I do think it's hard to separate personality and hormones, I think sex-drive is a good indicator, though.

"stress" is kind of a ill-defined amorphous term that can mean a lot of different things to a lot of different people.

The kind of stress that sways pink is the kind of stress where an individual has no control over things that are happening to them, even to the point of feeling victimized by it. Chronic, unrelenting stress where a person never gets to succeed or win and is at the mercy of forces entirely beyond their control (we've all had jobs with THAT kind of stress, I'm sure.) will lower testosterone.
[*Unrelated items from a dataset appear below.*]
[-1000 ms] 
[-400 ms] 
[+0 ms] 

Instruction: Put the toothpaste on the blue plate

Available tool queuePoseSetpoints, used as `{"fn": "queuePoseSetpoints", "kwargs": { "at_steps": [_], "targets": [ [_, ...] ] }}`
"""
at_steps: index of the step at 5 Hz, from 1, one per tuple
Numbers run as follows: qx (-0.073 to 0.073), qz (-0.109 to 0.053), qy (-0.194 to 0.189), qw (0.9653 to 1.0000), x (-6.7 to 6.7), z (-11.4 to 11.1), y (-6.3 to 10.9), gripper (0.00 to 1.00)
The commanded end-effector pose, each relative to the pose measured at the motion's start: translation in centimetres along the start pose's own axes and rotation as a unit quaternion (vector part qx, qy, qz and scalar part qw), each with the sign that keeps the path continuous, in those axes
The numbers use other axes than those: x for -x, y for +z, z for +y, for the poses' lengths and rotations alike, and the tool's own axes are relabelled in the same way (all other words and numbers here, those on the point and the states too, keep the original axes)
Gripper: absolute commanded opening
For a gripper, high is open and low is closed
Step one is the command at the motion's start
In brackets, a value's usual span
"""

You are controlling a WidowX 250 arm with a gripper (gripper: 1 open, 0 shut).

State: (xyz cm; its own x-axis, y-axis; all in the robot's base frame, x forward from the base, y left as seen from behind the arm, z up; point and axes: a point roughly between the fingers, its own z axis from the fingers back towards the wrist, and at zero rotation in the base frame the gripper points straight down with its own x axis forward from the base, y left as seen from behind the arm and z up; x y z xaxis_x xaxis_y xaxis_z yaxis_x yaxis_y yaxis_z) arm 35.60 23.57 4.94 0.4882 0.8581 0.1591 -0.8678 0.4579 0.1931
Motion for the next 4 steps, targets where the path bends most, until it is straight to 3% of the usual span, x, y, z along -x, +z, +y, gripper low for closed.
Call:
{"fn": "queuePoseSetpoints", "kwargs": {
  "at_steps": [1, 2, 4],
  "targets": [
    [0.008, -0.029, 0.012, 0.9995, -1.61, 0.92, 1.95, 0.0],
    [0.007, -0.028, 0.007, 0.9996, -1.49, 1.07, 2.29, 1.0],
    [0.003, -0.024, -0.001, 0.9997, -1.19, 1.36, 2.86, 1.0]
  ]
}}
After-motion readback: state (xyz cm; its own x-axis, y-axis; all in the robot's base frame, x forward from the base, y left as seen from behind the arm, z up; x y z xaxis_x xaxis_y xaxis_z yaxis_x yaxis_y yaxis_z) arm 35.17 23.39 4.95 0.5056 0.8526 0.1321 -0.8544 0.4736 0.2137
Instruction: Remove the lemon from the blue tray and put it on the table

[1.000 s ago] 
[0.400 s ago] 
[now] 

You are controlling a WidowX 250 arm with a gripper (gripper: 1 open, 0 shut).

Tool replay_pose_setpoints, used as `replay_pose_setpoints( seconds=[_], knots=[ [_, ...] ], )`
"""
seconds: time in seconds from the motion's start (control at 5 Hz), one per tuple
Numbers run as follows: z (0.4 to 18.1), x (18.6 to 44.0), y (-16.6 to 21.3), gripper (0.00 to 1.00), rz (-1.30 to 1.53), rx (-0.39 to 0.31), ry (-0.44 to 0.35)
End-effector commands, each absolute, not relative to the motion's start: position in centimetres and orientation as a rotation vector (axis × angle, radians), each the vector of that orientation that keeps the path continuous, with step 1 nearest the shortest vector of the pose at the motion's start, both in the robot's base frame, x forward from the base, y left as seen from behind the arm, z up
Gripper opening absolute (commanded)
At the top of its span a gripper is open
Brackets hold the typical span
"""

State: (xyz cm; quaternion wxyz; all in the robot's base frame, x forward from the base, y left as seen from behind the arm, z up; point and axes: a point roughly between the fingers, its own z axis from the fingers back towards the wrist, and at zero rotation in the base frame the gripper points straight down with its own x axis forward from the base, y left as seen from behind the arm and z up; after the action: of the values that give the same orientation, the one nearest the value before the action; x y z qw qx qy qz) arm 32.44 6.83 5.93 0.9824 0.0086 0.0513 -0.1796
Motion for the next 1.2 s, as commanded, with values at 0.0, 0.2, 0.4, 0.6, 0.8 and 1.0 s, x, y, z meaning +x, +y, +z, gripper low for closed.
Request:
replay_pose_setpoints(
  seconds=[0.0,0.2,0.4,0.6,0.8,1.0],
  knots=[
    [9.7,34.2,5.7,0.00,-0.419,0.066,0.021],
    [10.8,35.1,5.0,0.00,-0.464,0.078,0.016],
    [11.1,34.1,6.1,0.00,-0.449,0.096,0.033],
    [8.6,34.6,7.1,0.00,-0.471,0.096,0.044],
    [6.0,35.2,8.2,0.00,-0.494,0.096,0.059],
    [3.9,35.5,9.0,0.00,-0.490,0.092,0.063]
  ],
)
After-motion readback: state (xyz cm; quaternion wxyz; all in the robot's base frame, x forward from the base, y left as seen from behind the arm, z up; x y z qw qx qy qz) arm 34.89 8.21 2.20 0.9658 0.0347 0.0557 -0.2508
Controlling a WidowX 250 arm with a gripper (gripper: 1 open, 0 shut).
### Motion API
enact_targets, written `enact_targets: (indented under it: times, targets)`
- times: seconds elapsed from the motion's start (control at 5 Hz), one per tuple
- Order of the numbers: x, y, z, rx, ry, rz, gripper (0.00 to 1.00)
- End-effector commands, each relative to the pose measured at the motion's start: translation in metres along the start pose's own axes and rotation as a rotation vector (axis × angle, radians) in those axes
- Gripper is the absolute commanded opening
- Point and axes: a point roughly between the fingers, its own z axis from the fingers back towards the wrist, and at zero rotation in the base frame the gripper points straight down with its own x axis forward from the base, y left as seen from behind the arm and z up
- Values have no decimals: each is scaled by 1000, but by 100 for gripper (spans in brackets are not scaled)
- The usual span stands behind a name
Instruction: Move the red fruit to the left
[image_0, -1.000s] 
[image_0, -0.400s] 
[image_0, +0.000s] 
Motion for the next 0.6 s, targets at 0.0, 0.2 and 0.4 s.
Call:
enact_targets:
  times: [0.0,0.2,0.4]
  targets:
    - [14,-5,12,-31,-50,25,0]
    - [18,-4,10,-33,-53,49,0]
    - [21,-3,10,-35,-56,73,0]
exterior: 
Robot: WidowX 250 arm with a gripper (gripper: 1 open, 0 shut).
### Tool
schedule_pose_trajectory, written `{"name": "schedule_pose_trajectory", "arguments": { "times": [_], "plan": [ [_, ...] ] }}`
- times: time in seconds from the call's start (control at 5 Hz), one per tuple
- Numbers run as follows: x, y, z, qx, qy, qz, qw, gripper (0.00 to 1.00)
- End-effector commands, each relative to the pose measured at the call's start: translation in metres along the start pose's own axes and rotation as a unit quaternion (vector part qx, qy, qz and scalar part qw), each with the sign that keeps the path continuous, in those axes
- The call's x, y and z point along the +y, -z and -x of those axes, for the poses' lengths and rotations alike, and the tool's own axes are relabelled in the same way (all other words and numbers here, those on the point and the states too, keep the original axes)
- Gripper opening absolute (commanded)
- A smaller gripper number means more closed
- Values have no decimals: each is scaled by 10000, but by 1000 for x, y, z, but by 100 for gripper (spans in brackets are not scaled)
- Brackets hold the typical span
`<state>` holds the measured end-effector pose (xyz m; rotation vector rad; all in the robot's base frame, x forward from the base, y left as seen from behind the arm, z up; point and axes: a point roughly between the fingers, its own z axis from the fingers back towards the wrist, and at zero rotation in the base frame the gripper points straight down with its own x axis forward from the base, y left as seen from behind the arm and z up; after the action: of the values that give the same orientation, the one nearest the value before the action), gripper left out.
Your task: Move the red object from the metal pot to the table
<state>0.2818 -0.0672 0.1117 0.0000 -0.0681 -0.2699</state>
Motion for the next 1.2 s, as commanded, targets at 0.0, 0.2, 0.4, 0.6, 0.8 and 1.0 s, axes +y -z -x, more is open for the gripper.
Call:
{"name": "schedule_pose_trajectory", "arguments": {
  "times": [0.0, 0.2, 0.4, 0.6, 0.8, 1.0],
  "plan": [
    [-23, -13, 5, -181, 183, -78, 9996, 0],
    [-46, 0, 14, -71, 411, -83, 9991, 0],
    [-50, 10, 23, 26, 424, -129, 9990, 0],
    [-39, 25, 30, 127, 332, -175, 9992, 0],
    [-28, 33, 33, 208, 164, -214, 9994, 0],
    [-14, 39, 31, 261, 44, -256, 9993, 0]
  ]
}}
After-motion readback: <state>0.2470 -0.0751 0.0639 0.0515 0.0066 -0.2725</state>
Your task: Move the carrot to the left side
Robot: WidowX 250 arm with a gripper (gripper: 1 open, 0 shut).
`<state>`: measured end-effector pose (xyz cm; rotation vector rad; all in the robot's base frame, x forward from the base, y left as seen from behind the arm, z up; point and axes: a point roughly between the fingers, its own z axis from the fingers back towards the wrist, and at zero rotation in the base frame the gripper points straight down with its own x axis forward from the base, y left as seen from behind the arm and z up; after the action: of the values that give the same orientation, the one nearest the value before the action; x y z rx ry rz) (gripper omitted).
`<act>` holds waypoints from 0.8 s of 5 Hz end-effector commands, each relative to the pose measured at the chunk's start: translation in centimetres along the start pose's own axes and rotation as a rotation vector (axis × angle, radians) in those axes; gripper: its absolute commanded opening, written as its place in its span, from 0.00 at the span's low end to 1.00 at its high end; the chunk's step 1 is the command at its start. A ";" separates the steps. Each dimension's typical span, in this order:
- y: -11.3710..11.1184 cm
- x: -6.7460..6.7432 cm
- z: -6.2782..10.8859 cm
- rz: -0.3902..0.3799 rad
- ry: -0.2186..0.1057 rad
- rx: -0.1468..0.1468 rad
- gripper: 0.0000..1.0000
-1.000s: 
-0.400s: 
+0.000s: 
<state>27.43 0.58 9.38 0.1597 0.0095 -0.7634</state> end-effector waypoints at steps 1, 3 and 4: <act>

On the other hand, the kind of stress that sways blue is the type that comes from taking on challenges and feeling successful at them, feeling that one is in control of at least some things, that they or their team is winning or succeeding in some way - you can have an extremely stressful job and have T thru the roof! Swaying can actually sway blue for some people because they view it as a challenge that if they do everything perfectly, they will "win" and therefore "earn" their DG - this works great for blue swayers but not so well for pink. At the same time, some swayers feel like they don't deserve their DG, their sway is not good enough, fate/God/the stars are set against them, or that they have to produce a child of a particular gender for their husbands/families or they are a failure, and this is a good mindset for a pink swayer but not so hot for blue. (THESE ARE JUST GENERALIZATIONS. Please no one take any offense, this is just a general observation and not true for every individual.)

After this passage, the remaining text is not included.